Elevation of rat brain tyrosine levels by phenelzine is mediated by its active metabolite β-phenylethylidenehydrazine

- Phenelzine is a substrate (metabolite PEH is formed) and inhibitor of MAO.
- Phenelzine and PEH increase rat whole brain levels of tyrosine.
- The effect of phenelzine on tyrosine is blocked by prior inhibition of MAO.
- PEH appears to be responsible for the effects of phenelzine on brain tyrosine.
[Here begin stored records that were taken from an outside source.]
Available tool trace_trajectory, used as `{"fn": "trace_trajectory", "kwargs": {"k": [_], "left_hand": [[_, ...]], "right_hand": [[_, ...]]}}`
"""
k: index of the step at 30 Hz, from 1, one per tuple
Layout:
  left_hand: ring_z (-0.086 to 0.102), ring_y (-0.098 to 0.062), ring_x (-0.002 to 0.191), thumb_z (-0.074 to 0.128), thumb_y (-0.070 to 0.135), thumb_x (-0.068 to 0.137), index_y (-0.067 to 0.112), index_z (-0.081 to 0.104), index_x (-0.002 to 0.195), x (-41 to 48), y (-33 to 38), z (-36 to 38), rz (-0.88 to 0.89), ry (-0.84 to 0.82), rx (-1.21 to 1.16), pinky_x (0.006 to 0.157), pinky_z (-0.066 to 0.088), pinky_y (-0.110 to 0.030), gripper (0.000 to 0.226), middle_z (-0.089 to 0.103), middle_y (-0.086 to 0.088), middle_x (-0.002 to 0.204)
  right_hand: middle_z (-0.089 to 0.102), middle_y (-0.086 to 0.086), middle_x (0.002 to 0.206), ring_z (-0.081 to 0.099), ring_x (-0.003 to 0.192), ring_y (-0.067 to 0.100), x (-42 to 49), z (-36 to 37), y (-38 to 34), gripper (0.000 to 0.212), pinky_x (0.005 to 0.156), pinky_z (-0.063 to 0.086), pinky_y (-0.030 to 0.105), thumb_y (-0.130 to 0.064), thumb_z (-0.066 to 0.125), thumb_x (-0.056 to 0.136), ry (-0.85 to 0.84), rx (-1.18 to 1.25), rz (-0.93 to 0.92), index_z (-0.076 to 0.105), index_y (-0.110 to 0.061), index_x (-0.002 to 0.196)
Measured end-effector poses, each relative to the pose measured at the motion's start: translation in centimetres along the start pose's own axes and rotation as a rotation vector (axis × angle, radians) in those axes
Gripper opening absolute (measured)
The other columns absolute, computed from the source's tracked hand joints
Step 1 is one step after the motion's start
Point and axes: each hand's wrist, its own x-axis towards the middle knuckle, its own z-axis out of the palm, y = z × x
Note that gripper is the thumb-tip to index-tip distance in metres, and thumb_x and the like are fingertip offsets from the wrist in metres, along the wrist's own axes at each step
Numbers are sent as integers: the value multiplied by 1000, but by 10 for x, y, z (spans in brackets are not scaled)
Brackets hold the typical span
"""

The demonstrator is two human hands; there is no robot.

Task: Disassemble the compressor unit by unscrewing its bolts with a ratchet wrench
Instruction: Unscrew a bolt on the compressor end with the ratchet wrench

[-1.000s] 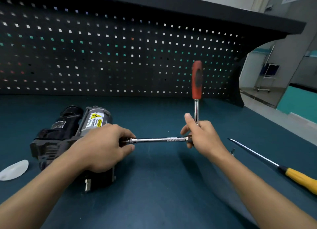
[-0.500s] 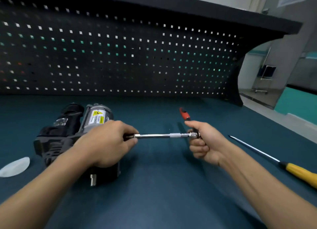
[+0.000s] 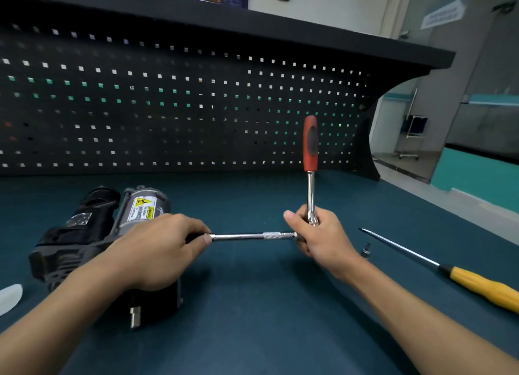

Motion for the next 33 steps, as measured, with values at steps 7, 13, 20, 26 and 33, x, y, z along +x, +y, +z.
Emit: {"fn": "trace_trajectory", "kwargs": {"k": [7, 13, 20, 26, 33], "left_hand": [[53, 6, 74, 35, 60, 97, 37, 56, 90, 2, 3, -4, 5, -72, 45, 62, 37, -16, 31, 58, 29, 81], [54, 3, 69, 34, 62, 96, 37, 54, 83, 3, 9, -7, -37, -119, 50, 64, 40, -19, 34, 57, 32, 77], [51, 12, 70, 37, 61, 97, 37, 56, 84, 3, 9, -5, -49, -84, 69, 56, 35, -19, 33, 55, 37, 76], [52, 9, 71, 37, 62, 96, 35, 58, 86, 3, 7, -4, -44, -62, 53, 57, 37, -20, 35, 57, 32, 77], [53, 1, 63, 38, 61, 96, 36, 58, 85, 3, 8, -4, -51, -54, 66, 54, 34, -21, 34, 57, 29, 72]], "right_hand": [[43, -10, 53, 37, 50, 6, 1, -3, 8, 33, 52, 34, 15, -36, 73, 83, 26, -74, -287, 58, -13, 63], [55, 5, 61, 49, 59, 8, 2, -3, 13, 30, 62, 41, 18, -34, 72, 85, 37, -123, -418, 66, -12, 66], [39, 2, 56, 37, 53, 17, 1, -6, 10, 66, 50, 33, 27, -56, 60, 91, -24, -107, -178, 47, 6, 69], [42, -2, 47, 39, 41, 14, 6, -4, -4, 52, 40, 32, 20, -53, 55, 98, -7, -75, 116, 58, -16, 61], [32, 3, 43, 20, 34, 13, 4, -3, -11, 45, 40, 16, 20, -52, 55, 95, -72, 122, 481, 54, -16, 68]]}}
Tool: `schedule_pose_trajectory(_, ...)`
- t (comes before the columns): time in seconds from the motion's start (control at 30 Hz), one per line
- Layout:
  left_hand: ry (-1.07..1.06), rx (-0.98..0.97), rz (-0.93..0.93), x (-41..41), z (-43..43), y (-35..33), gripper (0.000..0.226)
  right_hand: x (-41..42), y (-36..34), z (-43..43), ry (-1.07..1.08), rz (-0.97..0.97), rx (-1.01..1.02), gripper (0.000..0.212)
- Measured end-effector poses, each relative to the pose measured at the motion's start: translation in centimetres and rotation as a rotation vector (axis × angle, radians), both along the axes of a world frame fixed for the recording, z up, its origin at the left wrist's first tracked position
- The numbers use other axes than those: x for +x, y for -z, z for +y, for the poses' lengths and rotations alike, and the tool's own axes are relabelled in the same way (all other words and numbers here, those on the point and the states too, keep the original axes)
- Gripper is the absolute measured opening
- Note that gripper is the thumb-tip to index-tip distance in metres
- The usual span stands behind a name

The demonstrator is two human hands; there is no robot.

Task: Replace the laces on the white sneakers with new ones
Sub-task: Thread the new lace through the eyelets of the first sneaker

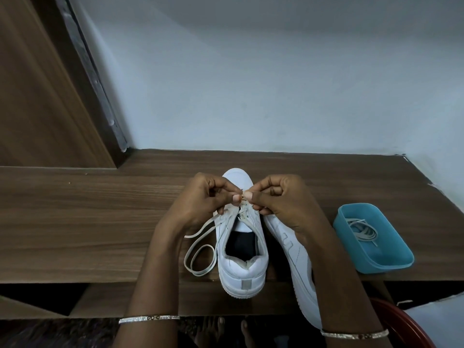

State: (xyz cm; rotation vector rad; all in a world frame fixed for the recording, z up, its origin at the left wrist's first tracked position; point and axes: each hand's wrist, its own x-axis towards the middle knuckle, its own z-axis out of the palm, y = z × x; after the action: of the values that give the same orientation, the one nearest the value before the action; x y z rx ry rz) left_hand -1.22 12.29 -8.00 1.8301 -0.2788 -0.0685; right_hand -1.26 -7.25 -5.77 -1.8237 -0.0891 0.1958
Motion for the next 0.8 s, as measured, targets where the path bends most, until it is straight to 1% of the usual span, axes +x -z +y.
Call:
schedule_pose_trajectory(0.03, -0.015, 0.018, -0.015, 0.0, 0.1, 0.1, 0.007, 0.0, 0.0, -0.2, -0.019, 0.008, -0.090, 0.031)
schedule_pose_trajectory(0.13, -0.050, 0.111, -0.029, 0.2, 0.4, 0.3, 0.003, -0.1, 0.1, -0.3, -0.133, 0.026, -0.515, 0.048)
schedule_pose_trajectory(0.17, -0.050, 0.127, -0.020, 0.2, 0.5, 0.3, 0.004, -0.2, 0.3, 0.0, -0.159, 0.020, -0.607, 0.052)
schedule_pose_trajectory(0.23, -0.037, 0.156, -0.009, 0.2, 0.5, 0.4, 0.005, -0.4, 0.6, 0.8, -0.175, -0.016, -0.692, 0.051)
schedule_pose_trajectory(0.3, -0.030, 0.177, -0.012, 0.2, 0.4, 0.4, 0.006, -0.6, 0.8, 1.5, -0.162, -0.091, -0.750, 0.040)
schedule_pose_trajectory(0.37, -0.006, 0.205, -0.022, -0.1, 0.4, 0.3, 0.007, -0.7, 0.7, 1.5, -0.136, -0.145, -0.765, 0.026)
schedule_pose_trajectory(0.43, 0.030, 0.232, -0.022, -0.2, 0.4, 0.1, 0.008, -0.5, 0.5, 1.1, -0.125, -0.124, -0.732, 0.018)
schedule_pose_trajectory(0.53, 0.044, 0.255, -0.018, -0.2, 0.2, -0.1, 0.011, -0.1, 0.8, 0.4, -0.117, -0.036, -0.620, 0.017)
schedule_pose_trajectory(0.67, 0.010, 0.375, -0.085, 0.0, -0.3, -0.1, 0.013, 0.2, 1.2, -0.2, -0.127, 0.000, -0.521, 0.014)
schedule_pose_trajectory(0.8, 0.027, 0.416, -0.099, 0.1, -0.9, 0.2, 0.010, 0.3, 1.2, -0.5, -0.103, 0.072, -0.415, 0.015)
Phenelzine, a non-selective irreversible inhibitor of monoamine oxidase (MAO), has been used in the treatment of depression and anxiety disorders for several decades. It is a unique inhibitor of MAO as it is also a substrate for MAO, with one of the metabolites being β-phenylethylidenehydrazine (PEH), and it also inhibits several transaminases (e.g. GABA transaminase) in the brain when administered i.p. to rats. Administration of either phenelzine or PEH to rats has been reported to produce dramatic increases in rat brain levels of GABA and alanine while reducing levels of glutamine; these effects are abolished for phenelzine, but not for PEH, when the animals are pre-treated with another MAO inhibitor, suggesting that they are mediated by the MAO-catalyzed formation of PEH from phenelzine. In the present report, we have found that phenelzine and E- and Z-geometric isomers of PEH significantly increased rat whole brain concentrations of l-tyrosine. In a time-response study, acute administration of phenelzine, E-PEH and Z-PEH (30 mg/kg i.p.) elevated rat whole brain l-tyrosine levels at 3 and 6 h following injection, reaching approximately 265-305% of vehicle-treated controls at 3 h. To determine whether the effect on l-tyrosine is MAO-dependent, animals were pre-treated with the non-selective MAO inhibitor tranylcypromine (1 mg/kg i.p.) prior to administration of phenelzine, racemic PEH or vehicle controls. This pre-treatment reversed the effects of phenelzine, but not of PEH, on brain l-tyrosine levels, suggesting that the tyrosine-elevating property of phenelzine is largely the result of its active metabolite PEH. These results are discussed in relation to possible therapeutic applications of these drugs.